Background technology
Benzene, toluene and dimethylbenzene are the important basic organic chemical industry raw materials of social development, himself or
Can to derive multiple product chain through reproduction, product be widely used in polyester, chemical fibre, rubber,
The numerous areas such as medicine and fine chemistry industry, domestic consumption amount reaches up to ten million ton, to national economy
Development has material impact.Benzene is a kind of basic petrochemical material of multipurpose, can produce what it derived
Numerous products, including ethyl benzene/styrene, cumene/phenol etc..Xylol mainly for the manufacture of
P-phthalic acid, by p-phthalic acid (PTA) or diethyl terephthalate (DMT) intermediate,
For producing poly-cruel fiber such as polyethylene terephthalate (PET), resin and thin film.This three class
Aromatic hydrocarbons is typical light aromatics, is abbreviated as BTX.The production of BTX the most both at home and abroad relies primarily on
In non-renewable fossil resource, such as by a catalyst by oil through hydrogenation, reform,
The technical processs such as aromatic hydrocarbons conversion and separation obtain.But, fossil resource reserves finite sum is non-renewable
Property so that more see surging with the cost that oil is mainly refining raw material production aromatic hydrocarbons.It addition, fossil
The utilization of continually developing of resource produces a large amount of greenhouse gas emissions, caused series of environmental problems
It is on the rise, therefore develops and using value significant from Renewable resource route production aromatic hydrocarbons.

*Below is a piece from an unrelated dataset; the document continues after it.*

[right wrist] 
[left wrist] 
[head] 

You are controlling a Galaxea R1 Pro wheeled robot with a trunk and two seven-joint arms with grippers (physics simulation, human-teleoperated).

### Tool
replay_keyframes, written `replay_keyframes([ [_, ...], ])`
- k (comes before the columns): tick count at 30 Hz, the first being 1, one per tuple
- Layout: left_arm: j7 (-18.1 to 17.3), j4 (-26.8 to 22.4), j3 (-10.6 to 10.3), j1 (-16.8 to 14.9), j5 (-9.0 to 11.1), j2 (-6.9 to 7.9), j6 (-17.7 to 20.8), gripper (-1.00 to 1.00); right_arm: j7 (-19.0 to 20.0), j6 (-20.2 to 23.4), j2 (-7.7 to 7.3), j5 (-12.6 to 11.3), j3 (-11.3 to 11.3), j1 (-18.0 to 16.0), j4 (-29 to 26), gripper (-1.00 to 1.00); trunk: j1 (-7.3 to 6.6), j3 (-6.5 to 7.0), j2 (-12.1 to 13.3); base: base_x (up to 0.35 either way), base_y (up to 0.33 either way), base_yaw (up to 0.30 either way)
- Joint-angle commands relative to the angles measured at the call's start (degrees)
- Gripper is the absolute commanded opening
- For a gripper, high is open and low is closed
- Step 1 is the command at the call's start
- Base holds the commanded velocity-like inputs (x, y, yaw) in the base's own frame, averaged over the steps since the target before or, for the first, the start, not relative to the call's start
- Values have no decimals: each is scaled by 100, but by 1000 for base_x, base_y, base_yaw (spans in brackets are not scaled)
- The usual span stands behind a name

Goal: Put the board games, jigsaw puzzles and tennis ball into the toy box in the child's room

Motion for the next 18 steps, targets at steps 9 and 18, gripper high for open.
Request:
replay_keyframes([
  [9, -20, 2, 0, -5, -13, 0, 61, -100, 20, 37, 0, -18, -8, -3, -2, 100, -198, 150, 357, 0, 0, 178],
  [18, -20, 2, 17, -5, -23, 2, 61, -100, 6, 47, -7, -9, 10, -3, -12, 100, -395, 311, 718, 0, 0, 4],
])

The plant that nature is widely present is the Renewable resource of a quasi-representative, belongs to the one of biomass
Kind.The whole world annual yield of biomass is about 200,000,000,000 tons, rich reserves, wide material sources, inexpensively
It is easy to get.The aromatic hydrocarbon product being widely used from the preparation of reproducible biomass resource causes science
Boundary and the extensive concern of industrial quarters.
In recent years, biological legal system aromatic hydrocarbons is all studied by whole world Duo Jia research institution, achieves
Certain progress.In addition to fermentative routes, the route with certain development prospect has 4: biomass
Through synthesis gas aromatisation again;Fast pyrogenation aromatic hydrocarbons;Biomass sugar platform is through catalytic cracking aromatic hydrocarbons;
Biomass-based isobutanol aromatisation etc..Below the technology with certain economy is analyzed.
Anellotech company develops the Biomassto of the catalytic pyrolysis preparing aromatic hydrocarbons of lignocellulose
AromaticTMTechnique [Katherine Bourzac.From biomass to chemicals in one step.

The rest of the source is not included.